Jean-Marc Vallee’s film is realistic and morally ambiguous.  Woodroof is as the FDA describes him, a drug dealer, yet the drugs he is dealing are — if used individually– approved by that same organization.  Taken together, they help alleviate the pain and symptoms of a terrible disease.  Yet, because he has broken their rules, Woodroof is a governmental target.  Some doctors are seen as worthy, others not so much.  The most worthy doctor is in Mexico, having lost his license, yet still making every effort to treat the sick and limit the disease’s deadly effects.  And through it all, money talks, whether it funds the purchase of drugs overseas or the legal defense when the government tries to permanently stop Woodroof’s enterprise.
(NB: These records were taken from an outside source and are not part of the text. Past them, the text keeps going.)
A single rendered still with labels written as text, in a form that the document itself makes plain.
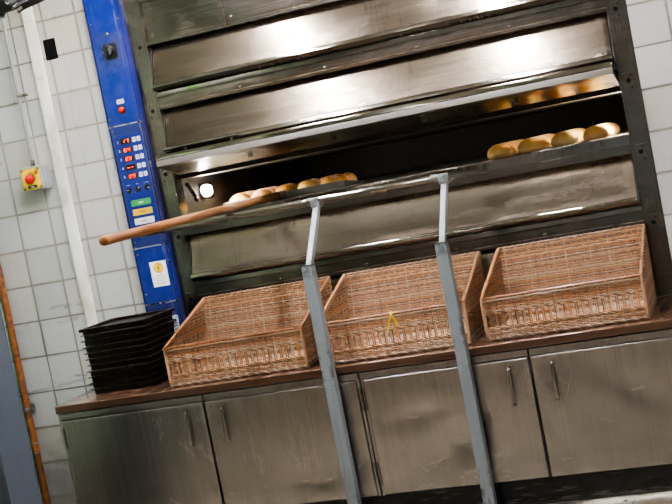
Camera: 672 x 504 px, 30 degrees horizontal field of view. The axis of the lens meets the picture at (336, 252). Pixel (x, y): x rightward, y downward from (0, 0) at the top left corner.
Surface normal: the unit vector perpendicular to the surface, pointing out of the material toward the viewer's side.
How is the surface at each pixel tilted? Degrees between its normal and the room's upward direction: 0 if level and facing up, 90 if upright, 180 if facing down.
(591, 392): 90
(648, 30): 90
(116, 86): 90
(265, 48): 70
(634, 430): 90
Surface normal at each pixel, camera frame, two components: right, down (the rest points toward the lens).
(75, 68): -0.29, 0.12
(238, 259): -0.34, -0.22
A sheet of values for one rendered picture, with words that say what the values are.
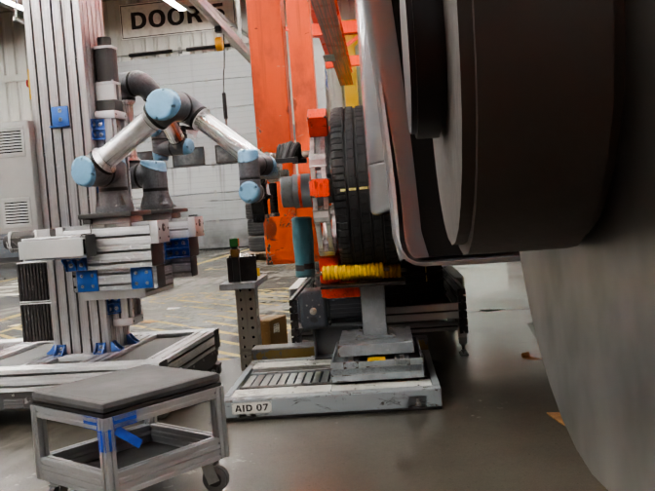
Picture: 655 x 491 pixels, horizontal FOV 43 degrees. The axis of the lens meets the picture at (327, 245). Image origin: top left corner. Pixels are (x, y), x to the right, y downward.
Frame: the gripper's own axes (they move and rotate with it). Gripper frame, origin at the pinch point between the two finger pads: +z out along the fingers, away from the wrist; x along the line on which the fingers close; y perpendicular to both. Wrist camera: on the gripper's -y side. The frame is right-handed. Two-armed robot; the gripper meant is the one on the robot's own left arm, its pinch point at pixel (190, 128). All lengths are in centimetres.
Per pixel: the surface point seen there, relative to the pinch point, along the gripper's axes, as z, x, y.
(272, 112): -30, 63, -8
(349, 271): -74, 122, 56
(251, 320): -23, 53, 93
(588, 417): -353, 237, 21
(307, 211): -23, 80, 38
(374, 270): -70, 131, 55
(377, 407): -95, 144, 103
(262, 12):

Vallee’s film is well made, though obviously on a tiny budget.  McConaughey is gaunt and terrific as the reluctant hustler; this movie and Mud from earlier in the year comprise his finest hours as an actor.  Jared Leto is a revelation as a flamboyant character named Rayon.  Jennifer Garner seems miscast as a sympathetic doctor, and Steve Zahn has little to do as a sympathetic cop.  It’s an actor’s movie, and if that intrigues you, I recommend you see it.  This is more of an intellectual movie than an emotional one, despite its subject.  I think it is good, but not great, yet I’m not sure what would make it better.  It is an “important” film with some excellent performances that will be nominated for awards, yet it seems to lack something which would make it great.  ☆ ☆ ☆.  8 December 2013.